[Task details]
Nothing but an exact copy of the data should be given.

* * * * *

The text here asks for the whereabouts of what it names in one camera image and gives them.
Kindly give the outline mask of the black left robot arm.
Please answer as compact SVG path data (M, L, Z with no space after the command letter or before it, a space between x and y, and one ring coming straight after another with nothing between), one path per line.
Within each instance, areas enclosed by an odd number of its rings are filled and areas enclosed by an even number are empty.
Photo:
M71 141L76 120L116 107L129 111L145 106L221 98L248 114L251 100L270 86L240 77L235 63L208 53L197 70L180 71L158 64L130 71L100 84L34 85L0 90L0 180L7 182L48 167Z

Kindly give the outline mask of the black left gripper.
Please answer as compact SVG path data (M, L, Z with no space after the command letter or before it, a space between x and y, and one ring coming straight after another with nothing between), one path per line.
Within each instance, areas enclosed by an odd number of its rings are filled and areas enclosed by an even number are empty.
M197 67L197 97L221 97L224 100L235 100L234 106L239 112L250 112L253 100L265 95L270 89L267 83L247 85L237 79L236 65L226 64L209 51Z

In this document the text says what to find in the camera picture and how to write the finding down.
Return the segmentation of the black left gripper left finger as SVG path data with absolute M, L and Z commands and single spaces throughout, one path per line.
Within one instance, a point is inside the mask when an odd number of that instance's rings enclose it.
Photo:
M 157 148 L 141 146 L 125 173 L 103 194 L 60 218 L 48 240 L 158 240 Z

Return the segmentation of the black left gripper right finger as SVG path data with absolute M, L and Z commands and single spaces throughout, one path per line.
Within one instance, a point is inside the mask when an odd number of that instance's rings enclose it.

* * * * *

[Problem solution]
The text here asks for the whereabouts of what it names in one camera image and gives them.
Kindly give the outline mask of the black left robot arm.
Please answer as compact SVG path data (M, L, Z with no space after the command letter or before it, a space between x and y, and one ring coming straight after another with nothing between), one path per line.
Within each instance, areas enclosed by an odd number of its rings are filled and areas enclosed by an even number are empty.
Photo:
M71 141L76 120L116 107L129 111L145 106L221 98L248 114L251 100L270 86L240 77L235 63L208 53L197 70L180 71L158 64L130 71L100 84L34 85L0 90L0 180L7 182L48 167Z

Kindly give the outline mask of the black left gripper.
Please answer as compact SVG path data (M, L, Z with no space after the command letter or before it, a space between x and y, and one ring coming straight after another with nothing between), one path per line.
Within each instance, areas enclosed by an odd number of its rings are filled and areas enclosed by an even number are empty.
M197 67L197 97L221 97L224 100L235 100L234 106L239 112L250 112L253 100L265 95L270 89L267 83L247 85L237 79L236 65L226 64L209 51Z

In this document the text says what to find in the camera picture and how to write the finding down.
Return the segmentation of the black left gripper left finger as SVG path data with absolute M, L and Z commands and single spaces throughout, one path per line.
Within one instance, a point is inside the mask when an odd number of that instance's rings enclose it.
Photo:
M 157 148 L 141 146 L 125 173 L 103 194 L 60 218 L 48 240 L 158 240 Z

Return the segmentation of the black left gripper right finger as SVG path data with absolute M, L and Z commands and single spaces throughout, one path per line.
Within one instance, a point is inside the mask when an odd number of that instance's rings enclose it.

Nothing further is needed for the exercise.